***** Data block

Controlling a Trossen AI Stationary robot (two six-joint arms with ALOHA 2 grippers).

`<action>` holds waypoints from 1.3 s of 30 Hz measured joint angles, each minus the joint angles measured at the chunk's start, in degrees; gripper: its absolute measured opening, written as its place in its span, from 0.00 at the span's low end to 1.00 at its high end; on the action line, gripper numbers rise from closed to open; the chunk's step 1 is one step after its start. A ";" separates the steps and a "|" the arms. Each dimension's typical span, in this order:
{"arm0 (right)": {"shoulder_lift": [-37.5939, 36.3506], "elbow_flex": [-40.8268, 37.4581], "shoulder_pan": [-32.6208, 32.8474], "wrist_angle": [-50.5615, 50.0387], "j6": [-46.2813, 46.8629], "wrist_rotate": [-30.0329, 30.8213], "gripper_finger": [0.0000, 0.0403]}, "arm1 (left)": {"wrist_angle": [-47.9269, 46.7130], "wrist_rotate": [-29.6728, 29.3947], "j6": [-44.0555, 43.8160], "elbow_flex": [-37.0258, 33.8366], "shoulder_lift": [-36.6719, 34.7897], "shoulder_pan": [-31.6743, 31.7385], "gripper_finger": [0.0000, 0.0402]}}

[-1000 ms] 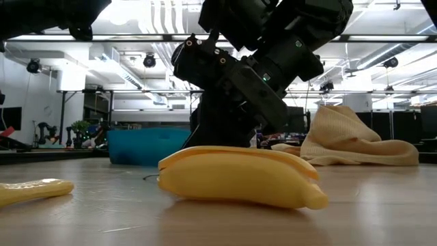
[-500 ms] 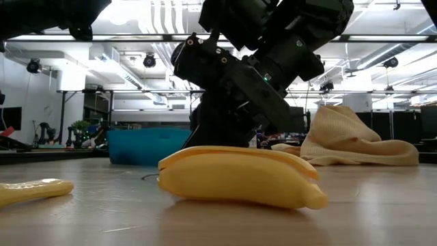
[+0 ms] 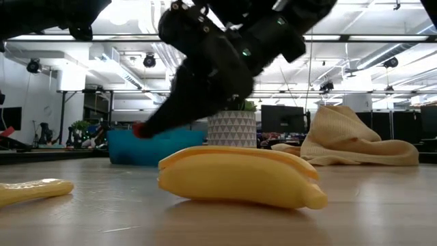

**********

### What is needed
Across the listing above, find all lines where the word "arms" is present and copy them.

### Exercise response
Controlling a Trossen AI Stationary robot (two six-joint arms with ALOHA 2 grippers).
`<action>` holds waypoints from 1.3 s of 30 Hz measured joint angles, each minus the joint angles measured at the chunk's start, in degrees; gripper: its absolute measured opening, written as its place in its span, from 0.00 at the span's low end to 1.00 at its high end; on the action line, gripper numbers rise from closed to open; the chunk's step 1 is one step after its start. A ";" separates the steps and a "|" the arms. Each dimension's typical span, in this order:

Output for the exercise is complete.